**YOUR OBJECTIVE**
The answer must be an exact transcription of the lines below from the first through the one containing "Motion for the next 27", with the pictures left out; please add nothing else.

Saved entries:
┌────────
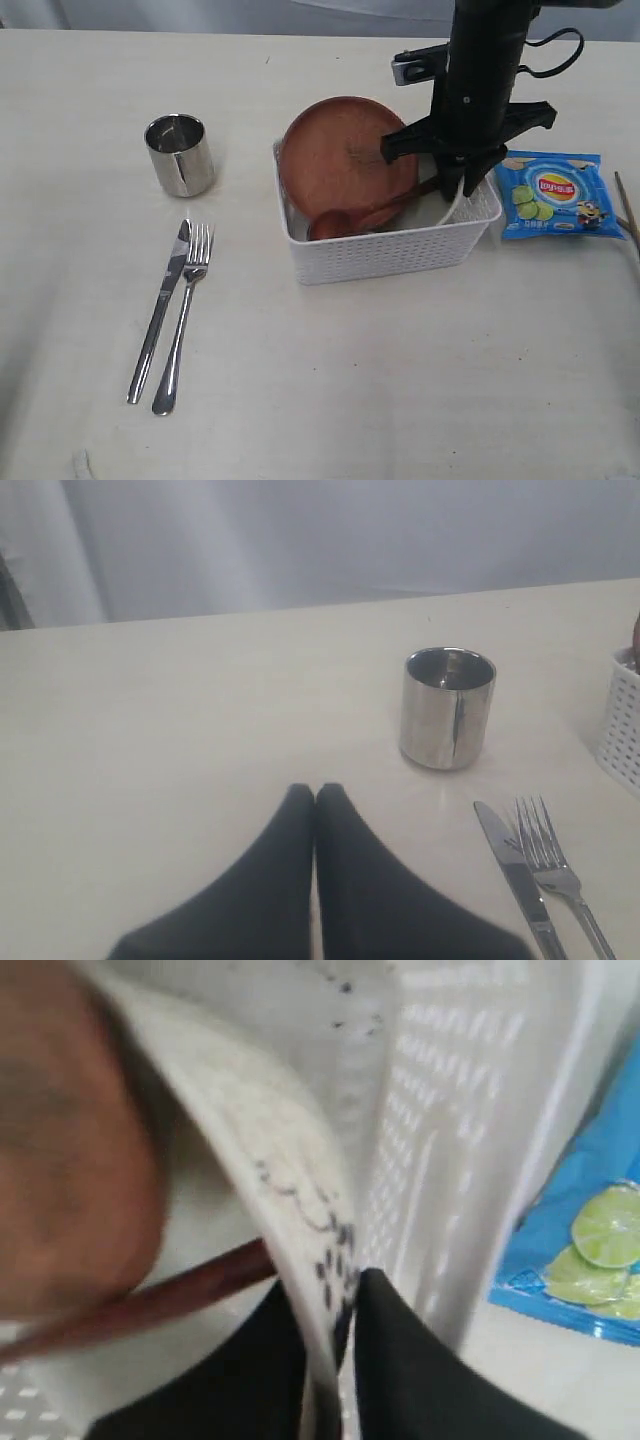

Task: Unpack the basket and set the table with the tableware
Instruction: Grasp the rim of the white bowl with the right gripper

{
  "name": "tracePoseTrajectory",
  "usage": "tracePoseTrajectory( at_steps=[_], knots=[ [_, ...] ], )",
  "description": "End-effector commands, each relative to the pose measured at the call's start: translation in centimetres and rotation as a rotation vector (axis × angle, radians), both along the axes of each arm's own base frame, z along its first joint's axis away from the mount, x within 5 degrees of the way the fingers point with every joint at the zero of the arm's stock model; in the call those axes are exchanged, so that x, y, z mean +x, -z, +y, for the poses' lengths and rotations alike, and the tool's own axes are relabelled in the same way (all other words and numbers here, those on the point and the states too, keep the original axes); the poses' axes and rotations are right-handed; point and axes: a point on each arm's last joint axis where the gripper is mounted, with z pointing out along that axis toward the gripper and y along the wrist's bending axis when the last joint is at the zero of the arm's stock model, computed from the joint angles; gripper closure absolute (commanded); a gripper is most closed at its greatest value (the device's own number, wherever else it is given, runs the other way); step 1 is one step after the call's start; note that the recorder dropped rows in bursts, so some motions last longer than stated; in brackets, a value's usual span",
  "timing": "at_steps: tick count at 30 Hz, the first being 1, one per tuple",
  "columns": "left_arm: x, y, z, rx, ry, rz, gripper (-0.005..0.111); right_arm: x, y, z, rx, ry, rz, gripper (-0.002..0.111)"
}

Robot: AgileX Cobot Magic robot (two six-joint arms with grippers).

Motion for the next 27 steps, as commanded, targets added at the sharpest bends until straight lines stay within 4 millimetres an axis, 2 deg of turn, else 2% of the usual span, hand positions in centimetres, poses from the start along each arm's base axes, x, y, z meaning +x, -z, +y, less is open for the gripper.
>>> tracePoseTrajectory(
  at_steps=[1,14,20,27],
  knots=[
    [0.0,0.0,0.0,-0.008,0.005,-0.007,0.107,0.0,-0.2,-0.4,-0.042,0.0,-0.009,0.109],
    [0.0,0.0,0.0,-0.008,0.005,-0.007,0.107,1.6,-2.2,-0.4,-0.076,-0.017,-0.119,0.109],
    [0.0,0.0,0.0,-0.008,0.005,-0.007,0.107,2.5,-2.7,-1.9,-0.25,-0.045,-0.212,0.109],
    [0.0,0.0,0.0,-0.008,0.005,-0.007,0.107,2.8,-3.2,-2.2,-0.286,-0.062,-0.243,0.109]
  ],
)
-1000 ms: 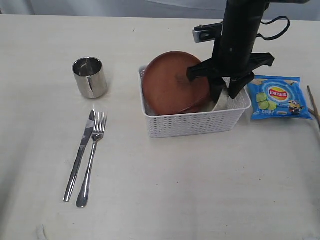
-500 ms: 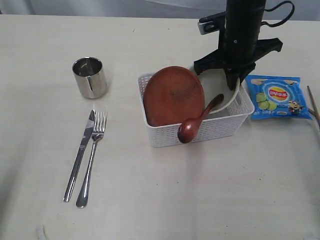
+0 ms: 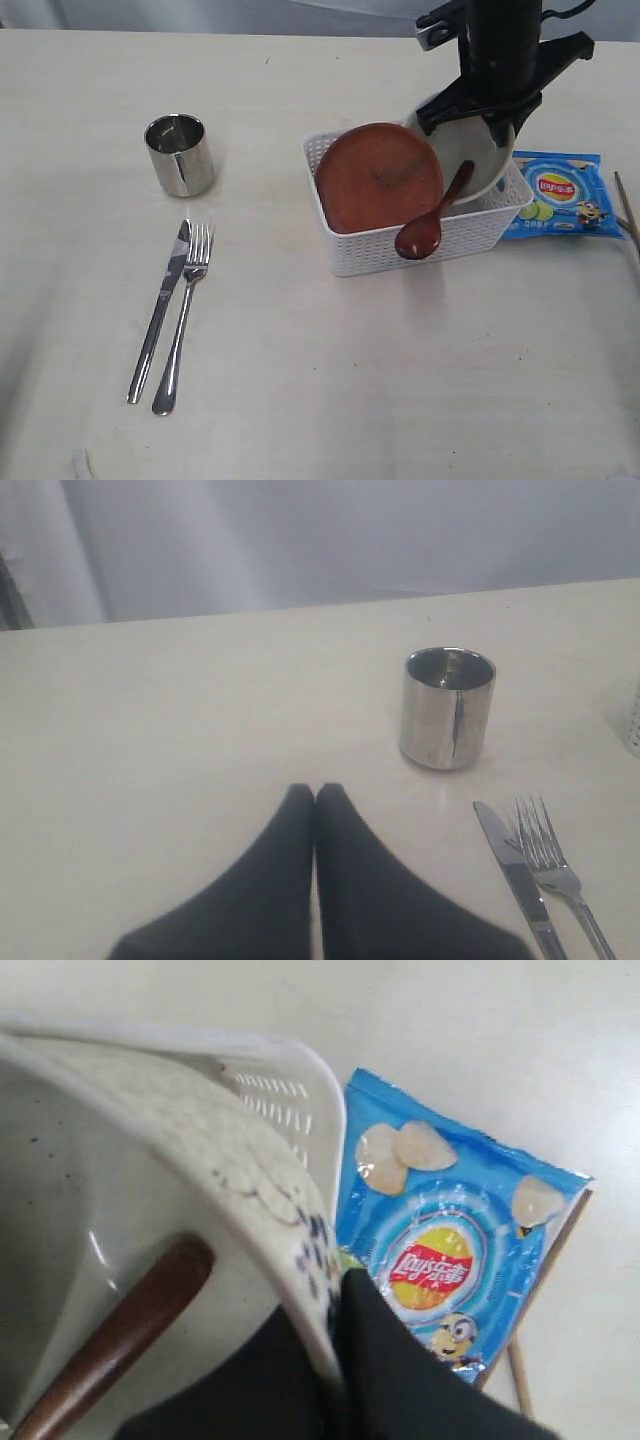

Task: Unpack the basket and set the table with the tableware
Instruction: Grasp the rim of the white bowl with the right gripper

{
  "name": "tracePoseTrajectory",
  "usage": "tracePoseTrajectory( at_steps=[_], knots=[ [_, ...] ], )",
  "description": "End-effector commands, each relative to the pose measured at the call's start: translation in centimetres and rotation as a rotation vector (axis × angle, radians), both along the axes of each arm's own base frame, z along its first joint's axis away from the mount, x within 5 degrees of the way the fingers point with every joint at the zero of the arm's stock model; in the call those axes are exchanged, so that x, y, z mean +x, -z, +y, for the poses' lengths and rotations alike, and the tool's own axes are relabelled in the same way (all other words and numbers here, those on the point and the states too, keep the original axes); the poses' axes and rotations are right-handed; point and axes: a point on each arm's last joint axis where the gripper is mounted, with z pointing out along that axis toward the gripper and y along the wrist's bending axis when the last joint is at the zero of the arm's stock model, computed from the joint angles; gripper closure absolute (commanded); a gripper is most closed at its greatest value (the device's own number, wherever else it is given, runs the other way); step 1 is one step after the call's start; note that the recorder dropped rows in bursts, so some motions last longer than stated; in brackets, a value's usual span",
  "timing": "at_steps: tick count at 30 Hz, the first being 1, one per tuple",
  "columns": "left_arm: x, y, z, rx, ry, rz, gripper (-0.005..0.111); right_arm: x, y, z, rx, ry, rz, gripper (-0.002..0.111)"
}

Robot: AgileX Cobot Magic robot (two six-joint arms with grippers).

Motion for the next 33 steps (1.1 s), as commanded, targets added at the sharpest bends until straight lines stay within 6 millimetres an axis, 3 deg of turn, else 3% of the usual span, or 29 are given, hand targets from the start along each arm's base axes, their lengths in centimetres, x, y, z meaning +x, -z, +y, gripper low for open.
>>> tracePoseTrajectory(
  at_steps=[1,12,21,33],
  knots=[
    [0.0,0.0,0.0,-0.008,0.005,-0.007,0.107,0.4,-0.7,-0.5,-0.03,-0.001,-0.039,0.109],
    [0.0,0.0,0.0,-0.008,0.005,-0.007,0.107,0.6,-1.2,-0.9,-0.079,-0.005,-0.078,0.109],
    [0.0,0.0,0.0,-0.008,0.005,-0.007,0.107,0.2,-3.3,-1.1,-0.057,0.002,-0.128,0.109],
    [0.0,0.0,0.0,-0.008,0.005,-0.007,0.107,0.2,-3.5,-1.2,-0.069,-0.013,-0.133,0.109]
  ],
)
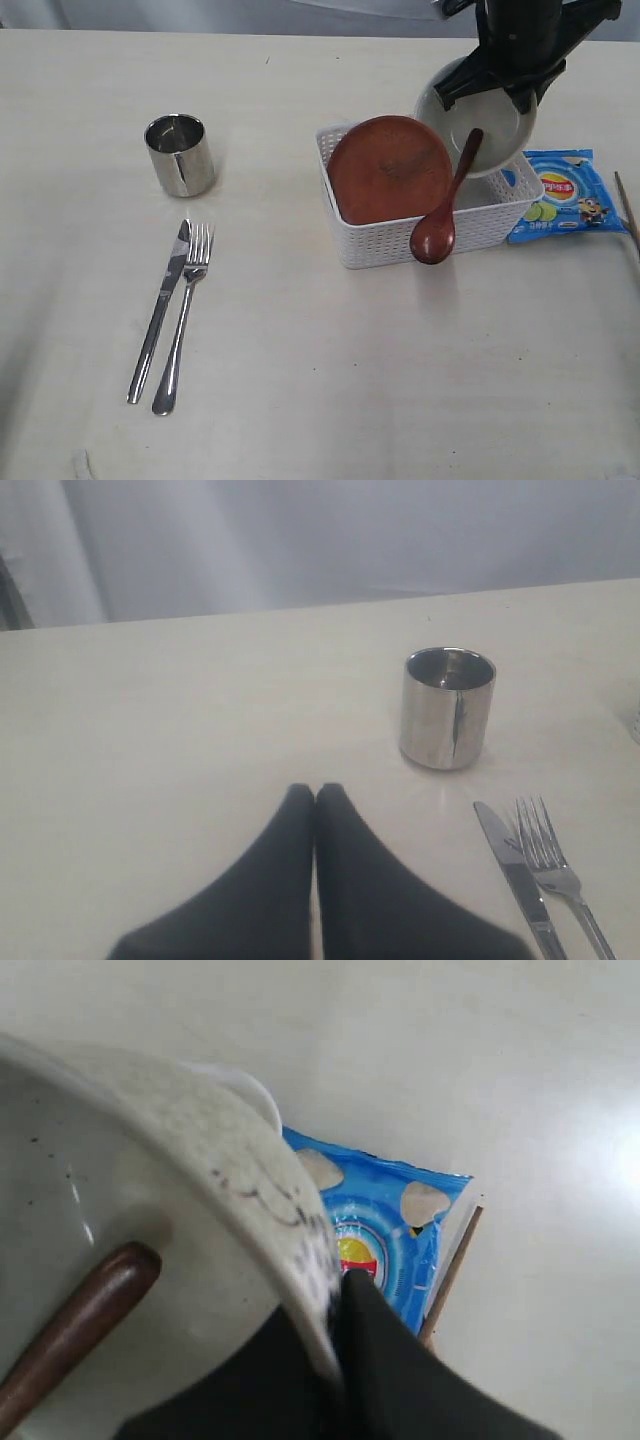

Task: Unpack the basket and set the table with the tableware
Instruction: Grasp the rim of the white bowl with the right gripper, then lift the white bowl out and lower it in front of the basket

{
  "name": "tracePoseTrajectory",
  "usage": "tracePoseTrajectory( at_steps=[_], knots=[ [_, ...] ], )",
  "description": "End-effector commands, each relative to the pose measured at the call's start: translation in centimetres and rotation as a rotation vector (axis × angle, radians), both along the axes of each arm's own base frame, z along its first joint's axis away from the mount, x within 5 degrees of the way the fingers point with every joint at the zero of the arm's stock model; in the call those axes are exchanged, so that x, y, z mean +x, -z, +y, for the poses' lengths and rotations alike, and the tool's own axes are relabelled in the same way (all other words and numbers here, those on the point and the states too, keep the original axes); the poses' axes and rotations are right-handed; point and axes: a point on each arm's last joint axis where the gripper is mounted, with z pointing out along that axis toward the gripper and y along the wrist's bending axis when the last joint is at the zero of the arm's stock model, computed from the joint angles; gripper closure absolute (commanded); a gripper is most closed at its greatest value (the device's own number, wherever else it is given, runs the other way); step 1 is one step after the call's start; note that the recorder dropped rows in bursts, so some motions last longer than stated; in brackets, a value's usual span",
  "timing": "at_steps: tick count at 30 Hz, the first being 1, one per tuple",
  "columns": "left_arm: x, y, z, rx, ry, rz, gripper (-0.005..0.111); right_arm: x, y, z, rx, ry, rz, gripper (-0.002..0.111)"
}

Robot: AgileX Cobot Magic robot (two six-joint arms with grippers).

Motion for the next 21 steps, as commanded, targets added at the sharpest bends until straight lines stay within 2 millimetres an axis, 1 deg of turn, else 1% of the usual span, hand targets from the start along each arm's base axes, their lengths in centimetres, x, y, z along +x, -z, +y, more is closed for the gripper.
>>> tracePoseTrajectory(
  at_steps=[1,9,12,16,21],
  knots=[
    [0.0,0.0,0.0,-0.008,0.005,-0.007,0.107,0.1,-1.1,-0.4,-0.011,-0.003,-0.035,0.109],
    [0.0,0.0,0.0,-0.008,0.005,-0.007,0.107,0.8,-3.3,-0.1,0.018,-0.014,-0.105,0.109],
    [0.0,0.0,0.0,-0.008,0.005,-0.007,0.107,1.1,-4.0,-0.3,-0.01,-0.023,-0.138,0.109],
    [0.0,0.0,0.0,-0.008,0.005,-0.007,0.107,1.5,-4.5,-0.8,-0.08,-0.042,-0.173,0.109],
    [0.0,0.0,0.0,-0.008,0.005,-0.007,0.107,1.2,-4.2,-0.4,-0.028,-0.046,-0.14,0.109]
  ],
)
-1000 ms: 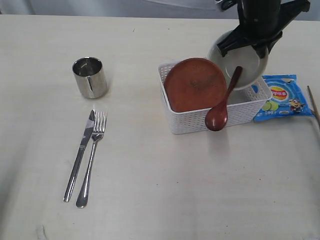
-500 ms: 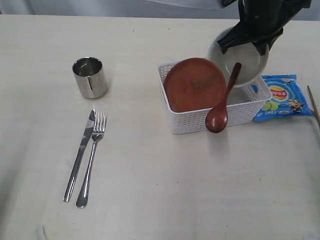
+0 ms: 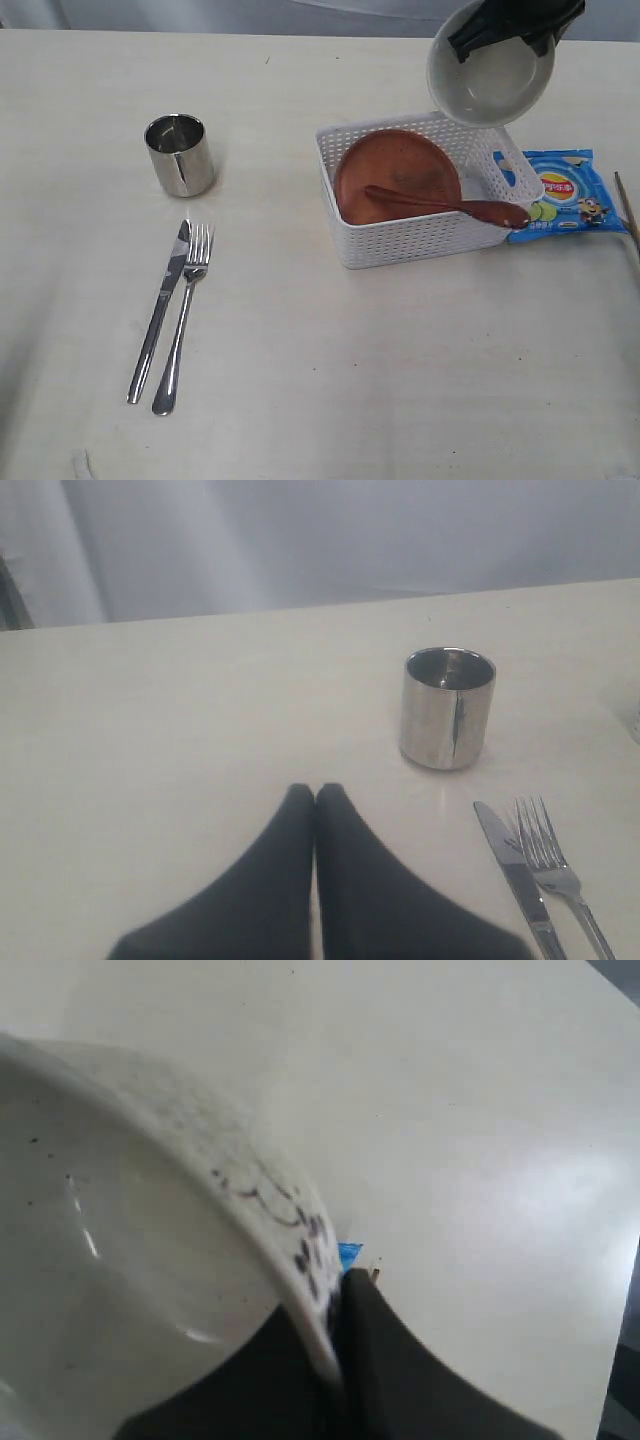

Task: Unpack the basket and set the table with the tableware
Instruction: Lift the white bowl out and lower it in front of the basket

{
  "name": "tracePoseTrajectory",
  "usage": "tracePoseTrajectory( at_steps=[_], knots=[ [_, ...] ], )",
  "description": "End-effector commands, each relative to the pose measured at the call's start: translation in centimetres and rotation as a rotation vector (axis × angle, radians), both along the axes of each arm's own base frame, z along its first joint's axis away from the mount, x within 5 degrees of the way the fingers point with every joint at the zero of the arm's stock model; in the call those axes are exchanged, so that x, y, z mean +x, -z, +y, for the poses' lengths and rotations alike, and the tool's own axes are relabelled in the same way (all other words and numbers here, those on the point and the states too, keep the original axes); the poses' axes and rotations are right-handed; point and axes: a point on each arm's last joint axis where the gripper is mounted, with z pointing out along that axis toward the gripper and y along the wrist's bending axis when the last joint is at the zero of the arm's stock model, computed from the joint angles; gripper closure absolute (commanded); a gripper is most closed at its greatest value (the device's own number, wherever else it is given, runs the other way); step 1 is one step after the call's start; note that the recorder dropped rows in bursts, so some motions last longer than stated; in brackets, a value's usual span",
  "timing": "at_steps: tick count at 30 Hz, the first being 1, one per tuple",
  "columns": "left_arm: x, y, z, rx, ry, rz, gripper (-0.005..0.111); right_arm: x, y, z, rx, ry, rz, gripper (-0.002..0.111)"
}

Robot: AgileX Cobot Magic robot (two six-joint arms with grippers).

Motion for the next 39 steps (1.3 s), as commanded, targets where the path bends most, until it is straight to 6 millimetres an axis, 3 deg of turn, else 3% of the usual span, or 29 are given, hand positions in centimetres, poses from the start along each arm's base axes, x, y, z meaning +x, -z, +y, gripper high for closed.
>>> tracePoseTrajectory(
  at_steps=[1,7,14,18,29,35,39],
  knots=[
    [0.0,0.0,0.0,-0.008,0.005,-0.007,0.107,-0.2,-0.5,0.1,0.044,-0.014,0.016,0.109],
    [0.0,0.0,0.0,-0.008,0.005,-0.007,0.107,-1.0,-0.6,1.0,0.172,-0.036,0.081,0.109],
    [0.0,0.0,0.0,-0.008,0.005,-0.007,0.107,-3.3,-3.9,1.6,0.357,-0.076,0.076,0.109],
    [0.0,0.0,0.0,-0.008,0.005,-0.007,0.107,-5.3,-4.3,1.9,0.455,-0.101,0.129,0.109],
    [0.0,0.0,0.0,-0.008,0.005,-0.007,0.107,-14.1,0.6,1.9,0.712,-0.144,0.496,0.109],
    [0.0,0.0,0.0,-0.008,0.005,-0.007,0.107,-19.0,5.2,3.4,0.619,-0.188,0.679,0.109],
    [0.0,0.0,0.0,-0.008,0.005,-0.007,0.107,-20.2,7.7,5.1,0.588,-0.225,0.672,0.109]
  ],
)
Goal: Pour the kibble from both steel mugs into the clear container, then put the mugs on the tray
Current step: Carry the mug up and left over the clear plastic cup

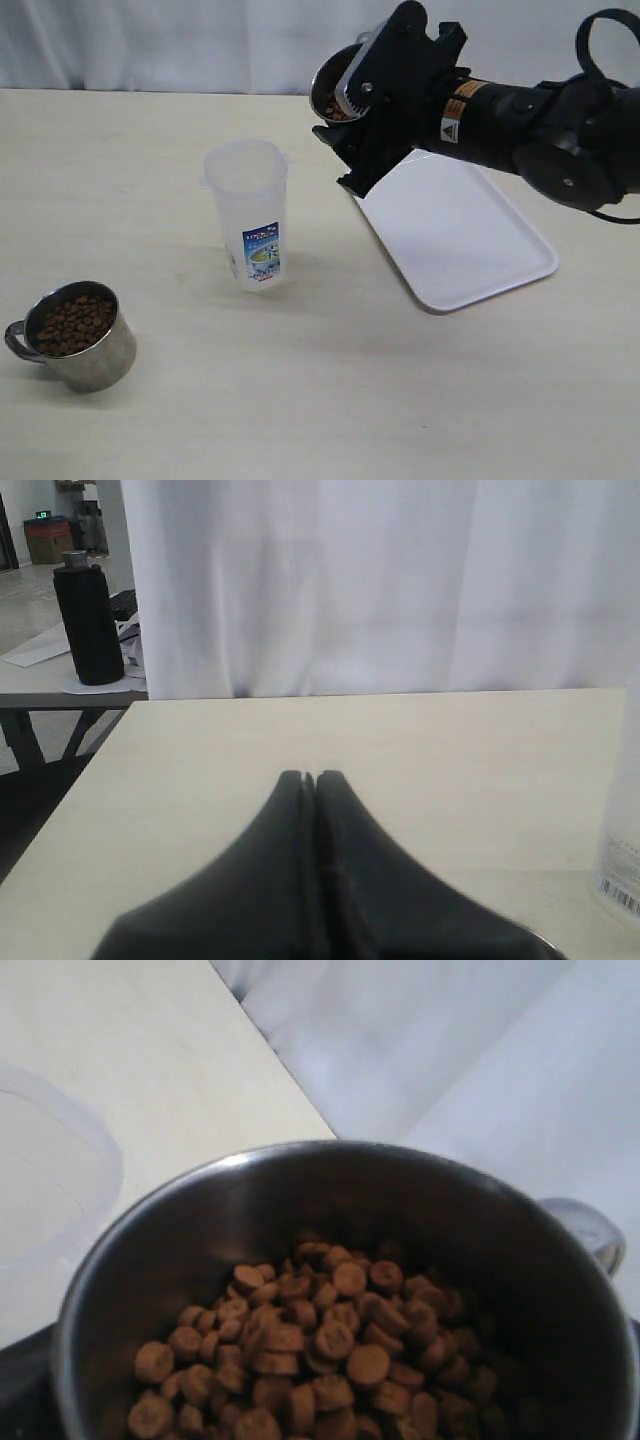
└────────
**WRITTEN SOLUTION**
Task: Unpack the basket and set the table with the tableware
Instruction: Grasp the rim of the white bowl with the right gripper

{
  "name": "tracePoseTrajectory",
  "usage": "tracePoseTrajectory( at_steps=[_], knots=[ [_, ...] ], )",
  "description": "End-effector commands, each relative to the pose measured at the call's start: translation in centimetres and rotation as a rotation vector (axis × angle, radians), both along the axes of each arm's own base frame, z along its first joint's axis away from the mount, x within 5 degrees of the way the fingers point with every joint at the zero of the arm's stock model; in the call those axes are exchanged, so that x, y, z mean +x, -z, +y, for the poses' lengths and rotations alike, and the tool's own axes are relabelled in the same way (all other words and numbers here, those on the point and the states too, keep the original axes); the poses' axes and rotations are right-handed; point and axes: a point on each arm's last joint axis where the gripper is mounted, with z pointing out along that axis toward the gripper and y along the wrist's bending axis when the last joint is at the zero of the arm's stock model, computed from the joint angles; gripper closure absolute (commanded); a gripper is most closed at its greatest value (the device's own number, wherever else it is given, runs the other way); step 1 is one step after the call's start; note that the recorder dropped rows in bursts, so some motions last longer than stated; in brackets, a value's usual span",
  "timing": "at_steps: tick count at 30 Hz, the first being 1, one per tuple",
  "columns": "left_arm: x, y, z, rx, ry, rz, gripper (-0.005..0.111); right_arm: x, y, z, rx, ry, rz, gripper (-0.002..0.111)"
}

Robot: AgileX Cobot Magic robot (two six-joint arms with grippers).

Motion for the next 27 steps, as commanded, targets added at the sharpest bends until straight lines stay within 4 millimetres an axis, 2 deg of turn, else 2% of the usual span, hand positions in centimetres, poses from the start along each arm's base axes, x, y, z meaning +x, -z, +y, less is open for the gripper.

This answer is finished.